# AIM OF THE TASK
Please return the lines below verbatim, beginning at the one that has "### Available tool" and stopping after the one that has "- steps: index", and add no other lines.

Items from a dataset:
__________________________________________________

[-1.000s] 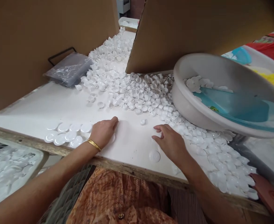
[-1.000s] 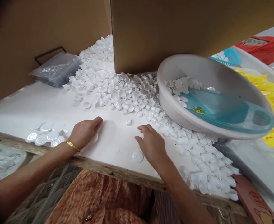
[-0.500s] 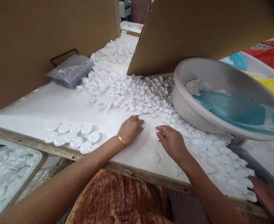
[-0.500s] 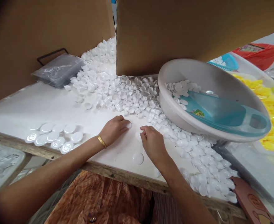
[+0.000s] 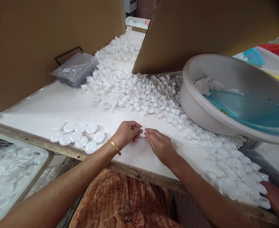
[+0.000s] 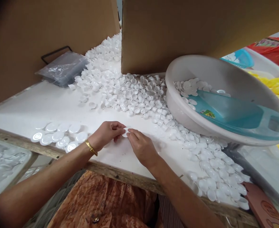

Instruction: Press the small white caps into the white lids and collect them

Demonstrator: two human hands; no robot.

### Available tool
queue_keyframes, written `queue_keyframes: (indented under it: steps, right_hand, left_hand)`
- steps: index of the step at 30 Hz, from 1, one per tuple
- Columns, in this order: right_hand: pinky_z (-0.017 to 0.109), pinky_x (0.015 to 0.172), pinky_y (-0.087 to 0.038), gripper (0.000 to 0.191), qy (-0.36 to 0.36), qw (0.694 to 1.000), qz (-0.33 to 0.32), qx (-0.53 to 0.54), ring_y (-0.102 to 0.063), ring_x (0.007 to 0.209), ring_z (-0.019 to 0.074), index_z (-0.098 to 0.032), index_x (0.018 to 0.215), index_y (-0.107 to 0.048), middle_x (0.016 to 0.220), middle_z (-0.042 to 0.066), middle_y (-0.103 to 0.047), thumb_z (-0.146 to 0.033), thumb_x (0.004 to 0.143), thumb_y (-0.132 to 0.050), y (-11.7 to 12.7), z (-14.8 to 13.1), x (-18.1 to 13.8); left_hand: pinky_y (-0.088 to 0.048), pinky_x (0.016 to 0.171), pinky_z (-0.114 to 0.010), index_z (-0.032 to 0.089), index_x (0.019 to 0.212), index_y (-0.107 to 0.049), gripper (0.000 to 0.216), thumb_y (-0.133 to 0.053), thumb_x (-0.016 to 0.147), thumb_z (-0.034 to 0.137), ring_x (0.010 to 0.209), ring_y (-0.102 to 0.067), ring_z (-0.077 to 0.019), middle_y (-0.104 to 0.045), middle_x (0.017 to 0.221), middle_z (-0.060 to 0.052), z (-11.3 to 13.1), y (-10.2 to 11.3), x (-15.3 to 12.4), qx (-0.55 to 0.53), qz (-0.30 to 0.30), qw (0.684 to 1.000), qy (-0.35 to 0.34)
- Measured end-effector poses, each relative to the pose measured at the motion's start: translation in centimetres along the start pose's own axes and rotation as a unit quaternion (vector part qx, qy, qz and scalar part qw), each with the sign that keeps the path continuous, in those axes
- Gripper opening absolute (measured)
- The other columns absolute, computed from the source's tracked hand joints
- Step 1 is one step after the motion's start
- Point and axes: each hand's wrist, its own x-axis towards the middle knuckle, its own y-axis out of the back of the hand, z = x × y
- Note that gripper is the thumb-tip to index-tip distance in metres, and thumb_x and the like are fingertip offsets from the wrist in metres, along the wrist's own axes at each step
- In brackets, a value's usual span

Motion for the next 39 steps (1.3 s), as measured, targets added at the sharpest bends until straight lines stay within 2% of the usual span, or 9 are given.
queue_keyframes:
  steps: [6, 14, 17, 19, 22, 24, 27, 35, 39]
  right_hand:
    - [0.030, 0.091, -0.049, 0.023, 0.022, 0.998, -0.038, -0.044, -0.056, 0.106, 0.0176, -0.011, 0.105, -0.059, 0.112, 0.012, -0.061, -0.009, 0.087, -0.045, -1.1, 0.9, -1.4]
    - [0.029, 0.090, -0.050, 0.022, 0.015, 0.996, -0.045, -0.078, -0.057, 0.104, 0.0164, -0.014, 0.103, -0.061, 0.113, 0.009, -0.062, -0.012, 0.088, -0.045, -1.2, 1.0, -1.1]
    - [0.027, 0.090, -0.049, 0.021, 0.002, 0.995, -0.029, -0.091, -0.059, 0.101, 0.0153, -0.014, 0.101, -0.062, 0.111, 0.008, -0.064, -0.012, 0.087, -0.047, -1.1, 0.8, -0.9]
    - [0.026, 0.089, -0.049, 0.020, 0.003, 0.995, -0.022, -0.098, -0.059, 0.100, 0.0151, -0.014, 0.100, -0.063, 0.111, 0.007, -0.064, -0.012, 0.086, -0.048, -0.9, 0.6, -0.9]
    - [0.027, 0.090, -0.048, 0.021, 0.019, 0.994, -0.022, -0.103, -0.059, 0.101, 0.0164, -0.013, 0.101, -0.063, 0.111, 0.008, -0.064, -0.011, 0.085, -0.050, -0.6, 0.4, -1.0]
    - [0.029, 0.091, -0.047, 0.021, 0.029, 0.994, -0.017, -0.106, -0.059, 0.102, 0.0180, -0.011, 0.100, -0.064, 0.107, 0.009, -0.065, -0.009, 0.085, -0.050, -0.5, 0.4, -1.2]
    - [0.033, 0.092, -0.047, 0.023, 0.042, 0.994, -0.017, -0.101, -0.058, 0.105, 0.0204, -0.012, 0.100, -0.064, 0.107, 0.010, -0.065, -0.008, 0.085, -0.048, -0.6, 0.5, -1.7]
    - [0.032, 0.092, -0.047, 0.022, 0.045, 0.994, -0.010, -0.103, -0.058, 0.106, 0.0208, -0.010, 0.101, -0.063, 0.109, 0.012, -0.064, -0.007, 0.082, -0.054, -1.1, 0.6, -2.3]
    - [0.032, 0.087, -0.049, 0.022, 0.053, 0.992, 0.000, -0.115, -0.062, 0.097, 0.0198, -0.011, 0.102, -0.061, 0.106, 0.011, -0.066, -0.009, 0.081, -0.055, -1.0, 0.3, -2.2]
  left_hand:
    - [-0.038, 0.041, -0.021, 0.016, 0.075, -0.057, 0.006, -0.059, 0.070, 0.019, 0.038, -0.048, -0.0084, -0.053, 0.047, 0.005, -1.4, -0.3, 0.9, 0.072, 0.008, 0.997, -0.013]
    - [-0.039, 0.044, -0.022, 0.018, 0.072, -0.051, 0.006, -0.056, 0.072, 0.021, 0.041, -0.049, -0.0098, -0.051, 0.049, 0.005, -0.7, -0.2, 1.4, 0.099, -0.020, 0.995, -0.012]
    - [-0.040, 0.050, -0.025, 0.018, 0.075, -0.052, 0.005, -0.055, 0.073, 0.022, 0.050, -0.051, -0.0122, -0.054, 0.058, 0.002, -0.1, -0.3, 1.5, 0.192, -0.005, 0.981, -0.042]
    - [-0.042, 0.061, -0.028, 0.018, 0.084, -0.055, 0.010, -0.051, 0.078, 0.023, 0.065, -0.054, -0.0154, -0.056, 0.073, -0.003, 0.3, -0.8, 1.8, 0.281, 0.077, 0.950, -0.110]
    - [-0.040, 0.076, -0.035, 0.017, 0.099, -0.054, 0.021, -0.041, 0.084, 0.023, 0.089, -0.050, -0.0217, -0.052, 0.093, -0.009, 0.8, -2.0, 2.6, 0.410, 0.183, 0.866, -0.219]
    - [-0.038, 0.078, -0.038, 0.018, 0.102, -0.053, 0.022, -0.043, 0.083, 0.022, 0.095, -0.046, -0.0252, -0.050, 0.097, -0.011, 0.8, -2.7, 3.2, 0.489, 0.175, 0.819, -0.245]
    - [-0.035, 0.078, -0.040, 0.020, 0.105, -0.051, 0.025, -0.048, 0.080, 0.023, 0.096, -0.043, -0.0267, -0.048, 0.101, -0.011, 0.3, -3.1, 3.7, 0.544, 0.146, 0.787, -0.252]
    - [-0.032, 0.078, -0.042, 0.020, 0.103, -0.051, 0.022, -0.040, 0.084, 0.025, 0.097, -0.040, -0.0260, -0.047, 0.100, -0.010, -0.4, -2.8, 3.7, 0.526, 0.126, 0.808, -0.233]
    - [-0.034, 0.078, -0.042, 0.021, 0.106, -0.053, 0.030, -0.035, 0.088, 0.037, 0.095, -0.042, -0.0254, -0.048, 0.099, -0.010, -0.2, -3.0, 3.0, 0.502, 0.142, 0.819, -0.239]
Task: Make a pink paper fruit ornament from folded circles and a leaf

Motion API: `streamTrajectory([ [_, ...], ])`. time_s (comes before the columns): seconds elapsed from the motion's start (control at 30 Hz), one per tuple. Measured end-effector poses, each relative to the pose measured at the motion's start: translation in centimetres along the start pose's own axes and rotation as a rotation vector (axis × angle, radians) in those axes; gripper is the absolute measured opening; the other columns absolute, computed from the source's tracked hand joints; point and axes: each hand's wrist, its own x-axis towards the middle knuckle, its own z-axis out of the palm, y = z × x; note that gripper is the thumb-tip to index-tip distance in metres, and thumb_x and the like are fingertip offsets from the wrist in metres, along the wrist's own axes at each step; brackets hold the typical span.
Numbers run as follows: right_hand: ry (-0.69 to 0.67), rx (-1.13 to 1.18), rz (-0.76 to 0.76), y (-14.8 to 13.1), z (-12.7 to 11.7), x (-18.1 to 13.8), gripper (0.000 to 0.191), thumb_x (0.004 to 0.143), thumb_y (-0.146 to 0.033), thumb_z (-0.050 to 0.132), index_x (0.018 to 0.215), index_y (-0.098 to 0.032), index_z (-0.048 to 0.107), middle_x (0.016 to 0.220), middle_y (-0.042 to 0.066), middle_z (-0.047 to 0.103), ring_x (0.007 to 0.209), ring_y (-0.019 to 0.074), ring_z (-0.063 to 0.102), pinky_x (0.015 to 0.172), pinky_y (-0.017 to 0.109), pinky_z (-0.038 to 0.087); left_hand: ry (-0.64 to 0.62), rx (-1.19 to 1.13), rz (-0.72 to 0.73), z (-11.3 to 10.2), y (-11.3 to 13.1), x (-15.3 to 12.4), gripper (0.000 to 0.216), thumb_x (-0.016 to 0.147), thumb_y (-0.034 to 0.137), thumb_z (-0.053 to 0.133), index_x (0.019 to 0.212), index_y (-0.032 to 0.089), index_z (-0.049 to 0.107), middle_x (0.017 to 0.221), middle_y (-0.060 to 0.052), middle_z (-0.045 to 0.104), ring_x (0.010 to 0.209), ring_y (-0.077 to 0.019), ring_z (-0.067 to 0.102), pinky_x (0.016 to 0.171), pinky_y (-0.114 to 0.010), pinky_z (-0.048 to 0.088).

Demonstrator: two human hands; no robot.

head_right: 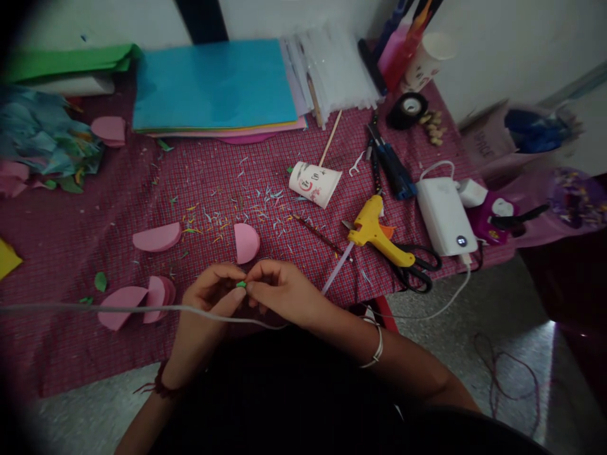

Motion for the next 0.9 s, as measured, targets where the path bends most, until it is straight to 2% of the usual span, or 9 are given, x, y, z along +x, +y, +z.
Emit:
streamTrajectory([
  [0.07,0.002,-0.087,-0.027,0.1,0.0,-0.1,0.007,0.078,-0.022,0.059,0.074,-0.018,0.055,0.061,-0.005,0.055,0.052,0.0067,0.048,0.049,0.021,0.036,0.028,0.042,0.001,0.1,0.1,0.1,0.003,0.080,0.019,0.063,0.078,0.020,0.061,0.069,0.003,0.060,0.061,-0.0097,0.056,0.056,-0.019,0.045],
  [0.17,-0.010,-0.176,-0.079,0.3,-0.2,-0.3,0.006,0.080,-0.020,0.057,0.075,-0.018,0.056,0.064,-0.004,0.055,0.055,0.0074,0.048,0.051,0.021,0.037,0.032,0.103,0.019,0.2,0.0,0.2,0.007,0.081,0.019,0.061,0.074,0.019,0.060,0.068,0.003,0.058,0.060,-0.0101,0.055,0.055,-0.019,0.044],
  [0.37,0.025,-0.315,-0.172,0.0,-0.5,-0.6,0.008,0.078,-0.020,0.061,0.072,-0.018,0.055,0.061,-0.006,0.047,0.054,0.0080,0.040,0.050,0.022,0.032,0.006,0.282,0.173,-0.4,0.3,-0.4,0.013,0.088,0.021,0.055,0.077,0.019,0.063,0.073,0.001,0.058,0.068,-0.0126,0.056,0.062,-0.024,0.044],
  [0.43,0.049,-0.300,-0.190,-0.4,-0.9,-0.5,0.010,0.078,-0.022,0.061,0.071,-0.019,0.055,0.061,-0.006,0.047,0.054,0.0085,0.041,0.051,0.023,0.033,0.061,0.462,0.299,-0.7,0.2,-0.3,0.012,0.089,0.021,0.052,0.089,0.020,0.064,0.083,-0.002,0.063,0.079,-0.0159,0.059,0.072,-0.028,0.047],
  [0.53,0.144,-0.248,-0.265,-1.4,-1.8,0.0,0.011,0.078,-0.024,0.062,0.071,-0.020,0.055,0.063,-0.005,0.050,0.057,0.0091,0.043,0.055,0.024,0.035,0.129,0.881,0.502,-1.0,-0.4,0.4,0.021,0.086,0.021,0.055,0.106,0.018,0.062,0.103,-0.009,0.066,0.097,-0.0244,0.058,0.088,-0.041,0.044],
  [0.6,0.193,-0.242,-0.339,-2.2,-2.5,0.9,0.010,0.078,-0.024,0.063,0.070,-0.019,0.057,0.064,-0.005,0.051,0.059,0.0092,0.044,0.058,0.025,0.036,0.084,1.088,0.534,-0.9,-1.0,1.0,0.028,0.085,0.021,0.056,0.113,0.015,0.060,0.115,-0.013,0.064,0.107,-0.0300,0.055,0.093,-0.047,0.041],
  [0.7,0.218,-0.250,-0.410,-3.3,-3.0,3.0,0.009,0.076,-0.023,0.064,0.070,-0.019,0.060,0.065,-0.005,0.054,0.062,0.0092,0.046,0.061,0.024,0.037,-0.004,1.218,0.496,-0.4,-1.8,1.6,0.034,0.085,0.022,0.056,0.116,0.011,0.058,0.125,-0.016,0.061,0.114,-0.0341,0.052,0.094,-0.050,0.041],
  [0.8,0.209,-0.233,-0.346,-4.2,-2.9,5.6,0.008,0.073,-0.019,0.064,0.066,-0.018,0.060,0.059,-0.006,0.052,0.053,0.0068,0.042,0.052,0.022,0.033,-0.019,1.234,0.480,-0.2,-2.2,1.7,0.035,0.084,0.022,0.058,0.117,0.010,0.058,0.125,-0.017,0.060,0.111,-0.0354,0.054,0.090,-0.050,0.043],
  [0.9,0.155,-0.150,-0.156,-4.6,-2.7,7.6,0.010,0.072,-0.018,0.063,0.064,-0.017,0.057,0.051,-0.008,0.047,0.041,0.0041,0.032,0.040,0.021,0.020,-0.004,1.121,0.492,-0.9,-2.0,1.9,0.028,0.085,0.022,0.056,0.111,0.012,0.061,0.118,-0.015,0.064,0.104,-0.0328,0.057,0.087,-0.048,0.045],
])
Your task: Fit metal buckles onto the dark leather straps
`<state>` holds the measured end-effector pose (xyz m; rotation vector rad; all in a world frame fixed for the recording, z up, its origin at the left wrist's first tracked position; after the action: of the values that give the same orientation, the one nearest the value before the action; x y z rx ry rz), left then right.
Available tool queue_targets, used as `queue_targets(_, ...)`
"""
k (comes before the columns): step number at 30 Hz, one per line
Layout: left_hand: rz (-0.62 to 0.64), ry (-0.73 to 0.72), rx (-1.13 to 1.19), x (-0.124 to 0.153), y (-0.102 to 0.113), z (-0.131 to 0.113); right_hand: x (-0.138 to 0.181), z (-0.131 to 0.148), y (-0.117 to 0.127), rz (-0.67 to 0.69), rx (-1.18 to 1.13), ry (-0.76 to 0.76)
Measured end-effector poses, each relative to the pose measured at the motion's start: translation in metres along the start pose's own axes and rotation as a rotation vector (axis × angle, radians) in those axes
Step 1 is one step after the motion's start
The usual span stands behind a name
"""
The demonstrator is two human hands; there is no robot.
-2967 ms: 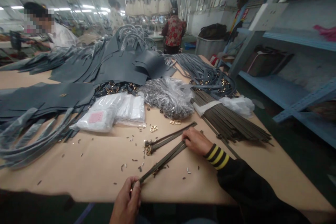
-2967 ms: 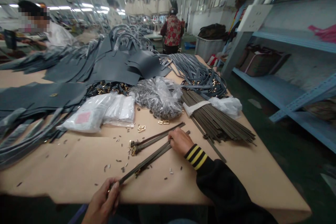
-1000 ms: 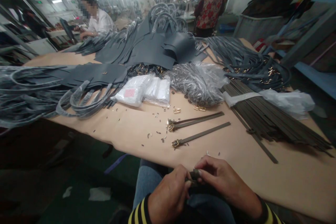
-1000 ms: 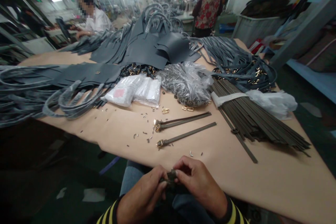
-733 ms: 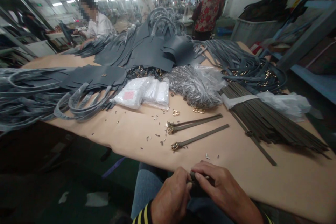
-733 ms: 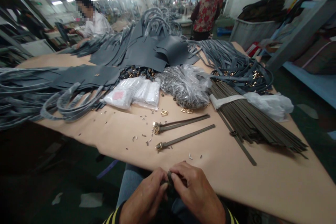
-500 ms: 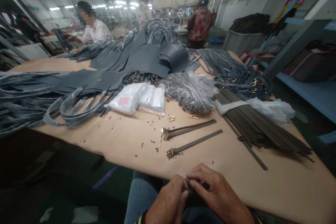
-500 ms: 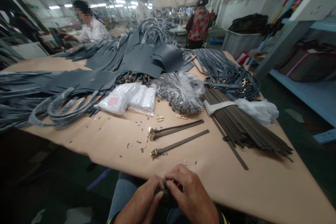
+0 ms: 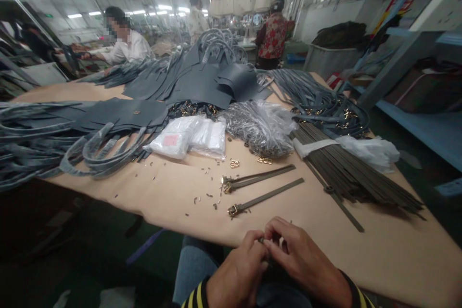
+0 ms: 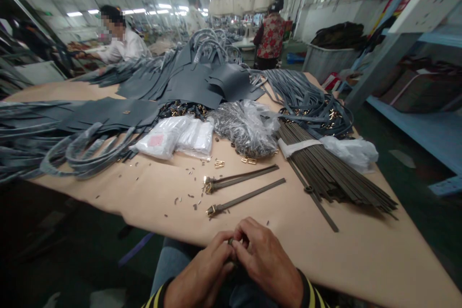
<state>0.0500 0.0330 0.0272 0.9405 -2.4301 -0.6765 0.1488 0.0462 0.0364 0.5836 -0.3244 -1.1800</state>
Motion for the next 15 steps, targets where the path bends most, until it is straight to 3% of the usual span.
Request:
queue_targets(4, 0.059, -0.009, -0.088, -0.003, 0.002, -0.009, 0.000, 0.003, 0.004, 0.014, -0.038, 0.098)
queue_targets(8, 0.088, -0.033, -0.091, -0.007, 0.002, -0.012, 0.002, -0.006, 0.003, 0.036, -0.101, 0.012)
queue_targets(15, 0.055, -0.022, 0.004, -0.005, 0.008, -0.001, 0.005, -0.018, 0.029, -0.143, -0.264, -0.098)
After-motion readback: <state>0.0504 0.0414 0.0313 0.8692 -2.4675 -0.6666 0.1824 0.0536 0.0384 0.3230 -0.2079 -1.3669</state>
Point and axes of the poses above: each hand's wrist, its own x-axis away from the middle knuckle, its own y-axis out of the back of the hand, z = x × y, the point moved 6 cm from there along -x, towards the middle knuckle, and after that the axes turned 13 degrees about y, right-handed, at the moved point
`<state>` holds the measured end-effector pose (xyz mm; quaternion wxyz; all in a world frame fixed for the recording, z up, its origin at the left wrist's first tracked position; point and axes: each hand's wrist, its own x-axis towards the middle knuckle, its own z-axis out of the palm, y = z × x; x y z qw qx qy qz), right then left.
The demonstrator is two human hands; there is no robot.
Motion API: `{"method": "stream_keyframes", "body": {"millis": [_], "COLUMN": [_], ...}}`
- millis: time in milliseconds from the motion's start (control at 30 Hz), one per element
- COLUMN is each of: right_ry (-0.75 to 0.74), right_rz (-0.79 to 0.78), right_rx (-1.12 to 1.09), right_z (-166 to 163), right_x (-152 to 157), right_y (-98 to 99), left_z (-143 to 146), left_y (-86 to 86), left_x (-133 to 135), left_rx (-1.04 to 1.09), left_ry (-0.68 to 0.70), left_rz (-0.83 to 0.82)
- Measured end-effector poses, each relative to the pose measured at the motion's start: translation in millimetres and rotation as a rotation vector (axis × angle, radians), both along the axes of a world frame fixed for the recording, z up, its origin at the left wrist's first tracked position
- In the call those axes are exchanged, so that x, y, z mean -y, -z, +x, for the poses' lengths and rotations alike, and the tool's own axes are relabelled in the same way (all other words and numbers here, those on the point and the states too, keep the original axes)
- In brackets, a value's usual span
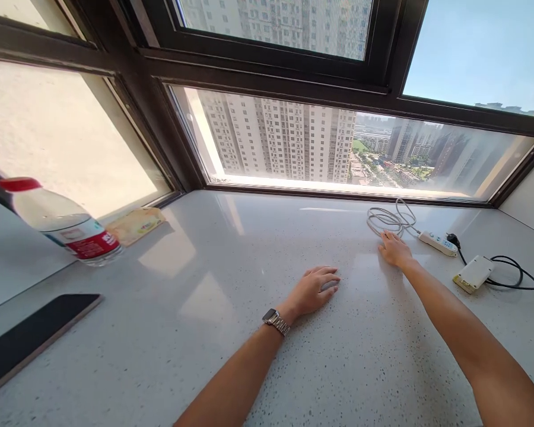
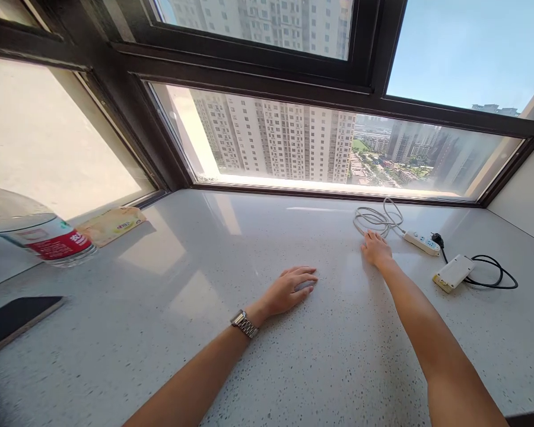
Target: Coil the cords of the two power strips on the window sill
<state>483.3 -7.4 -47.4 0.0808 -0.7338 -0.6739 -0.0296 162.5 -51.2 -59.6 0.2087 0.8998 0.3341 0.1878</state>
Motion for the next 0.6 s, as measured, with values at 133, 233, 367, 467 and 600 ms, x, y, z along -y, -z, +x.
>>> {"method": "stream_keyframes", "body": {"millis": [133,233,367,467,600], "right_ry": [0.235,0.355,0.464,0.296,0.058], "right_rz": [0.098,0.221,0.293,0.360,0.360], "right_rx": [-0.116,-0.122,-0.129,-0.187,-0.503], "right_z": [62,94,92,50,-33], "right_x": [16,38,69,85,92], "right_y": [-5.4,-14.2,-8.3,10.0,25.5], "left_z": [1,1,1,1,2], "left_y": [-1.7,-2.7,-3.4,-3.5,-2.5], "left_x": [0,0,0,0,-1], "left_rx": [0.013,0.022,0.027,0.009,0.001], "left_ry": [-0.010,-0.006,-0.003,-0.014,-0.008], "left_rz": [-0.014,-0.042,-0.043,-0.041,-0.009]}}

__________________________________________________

# RESPONSE AREA
### Available tool
queue_keyframes, written `queue_keyframes: (indented under it: steps, right_hand, left_hand)`
- steps: index of the step at 30 Hz, from 1, one per tuple

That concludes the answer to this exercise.